Part of it is being paid in Euros. Another part is missing some taxes. And Delfino is merely the start of the trend. Juan Carlos Navarro is returning to Barcelona after a year in Memphis for similar reasons. Jorge Garbajosa won't be in the Association either, having last played for the Raptors. More guys that you haven't heard of (not that you've probably heard of Delfino, Navarro or Garbajosa) are in the wings.

Now, this really won't affect the level of play next year; these guys were replacement level players. But it doesn't take an awful lot of imagination to think about a Euro team who is really looking to make a splash upping the ante in a few years to bring an international player home. Your Nowitzkis, Gasols, Mings et al -- they'd be missed. And then, it really wouldn't be straining the imagination to see someone really go full throttle for a money-hungry American.

What better way, say, for Kobe Bryant to end his career than by going back to the Italy of his childhood, where he can be the reverse Beckham?

Update... Welcome, Deadspin Hordes. You can also add Bostjan Nachbar to the list above, who just inked a 3-year, $41 million (equivalent) deal to toil for Dynamo Moscow, rather than the Nets.

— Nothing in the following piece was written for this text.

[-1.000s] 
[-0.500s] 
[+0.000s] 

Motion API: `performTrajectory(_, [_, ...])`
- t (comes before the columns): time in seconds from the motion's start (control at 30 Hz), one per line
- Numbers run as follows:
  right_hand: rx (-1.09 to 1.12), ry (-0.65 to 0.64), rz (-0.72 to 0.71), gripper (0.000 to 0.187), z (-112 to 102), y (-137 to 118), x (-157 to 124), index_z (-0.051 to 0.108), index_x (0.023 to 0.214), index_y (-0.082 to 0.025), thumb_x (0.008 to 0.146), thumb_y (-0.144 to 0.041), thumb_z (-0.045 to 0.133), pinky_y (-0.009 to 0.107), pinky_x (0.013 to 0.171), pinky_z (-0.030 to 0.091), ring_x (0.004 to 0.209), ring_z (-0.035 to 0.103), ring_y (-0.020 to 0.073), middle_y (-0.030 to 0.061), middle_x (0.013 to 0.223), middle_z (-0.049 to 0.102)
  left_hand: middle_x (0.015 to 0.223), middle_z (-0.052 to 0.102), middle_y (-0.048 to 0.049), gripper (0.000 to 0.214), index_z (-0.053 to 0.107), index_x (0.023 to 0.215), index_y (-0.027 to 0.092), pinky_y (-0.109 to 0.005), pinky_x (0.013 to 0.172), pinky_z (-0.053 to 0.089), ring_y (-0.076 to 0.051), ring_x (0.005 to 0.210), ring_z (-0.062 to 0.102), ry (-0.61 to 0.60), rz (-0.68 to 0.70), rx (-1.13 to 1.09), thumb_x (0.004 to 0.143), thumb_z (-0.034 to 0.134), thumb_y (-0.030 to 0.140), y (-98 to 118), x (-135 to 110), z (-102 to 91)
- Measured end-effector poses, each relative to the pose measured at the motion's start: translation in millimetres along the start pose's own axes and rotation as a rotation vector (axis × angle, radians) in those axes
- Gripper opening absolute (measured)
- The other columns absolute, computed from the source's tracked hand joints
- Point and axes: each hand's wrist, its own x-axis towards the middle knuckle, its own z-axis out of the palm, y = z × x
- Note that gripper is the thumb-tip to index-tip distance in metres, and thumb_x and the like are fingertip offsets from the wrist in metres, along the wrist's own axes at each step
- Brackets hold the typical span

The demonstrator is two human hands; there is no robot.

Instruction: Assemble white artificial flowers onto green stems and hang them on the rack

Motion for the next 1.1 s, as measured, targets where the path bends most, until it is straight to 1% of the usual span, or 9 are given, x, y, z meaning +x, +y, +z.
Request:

He was actually OK for them last year, with nearly 10 points a game in 22 minutes, but after the Nets dealt Richard Jefferson to the Bucks for Yi Jianlian and Bobby Simmons, I guess he wasn't seeing the floor time... and he certainly wasn't seeing nearly $14 million a year. Add the boom times in Russian oil production to the Euro Menace factor, really.

And an even further Update... Josh Childress signs for monster dollars to play in Greece. Childress is a definite plus bench player as a shooting guard / small forward, with good ratio numbers and all-around performance, that has failed in previous attempts at a starter. He's the first guy to go who has been ownable in a deeper roto league.

A Stanford kid, he's also someone that probably doesn't quake with terror at the idea of living without the usual creature comforts and familiarity... and he's going to be making an absurd amount, even in NBA dollars, to be in Greece. He also has an opt-out after every year, so if he completely rules the world over there, he might be making more. Here's the final point of terror for Stern and the NBA teams: the team that he signed with has, of course, no salary cap. Fans of non-American hegemony, this is your day!

Dumbness in Microcosm

Tuesday in the All Sta Game, oft-injured Brewers starting pitcher Ben Sheets started for the National League and threw 42 pitches. Today in San Francisco, he started again, on three days rest, and had his manager, Ned Yost, say that he should be able to work his normal workload.

Well, not so much. Sheets went five innings, giving up nine hits and four runs (two of them were unearned), in what would eventually prove to be an 8-5 Brewers win. He could have picked up the win, but the bullpen gave it up. And independent of what happened in the here and now, I'm left to wonder if the Brewers really have any clue as to who Sheets is, and what he represents -- i.e., their ace, their property in the bigs for the past eight years, perhaps the best they've had since Teddy Higuera in the '80s, and someone who hasn't made it through a year without missing substantial time since 2004.

You'd think that they'd have a little more care with that resource, but then again, that's right there with the guy being only six wins over .500, despite having a good ERA and WHIP for nearly all of those years.

You know, when he was able to pitch in the first place.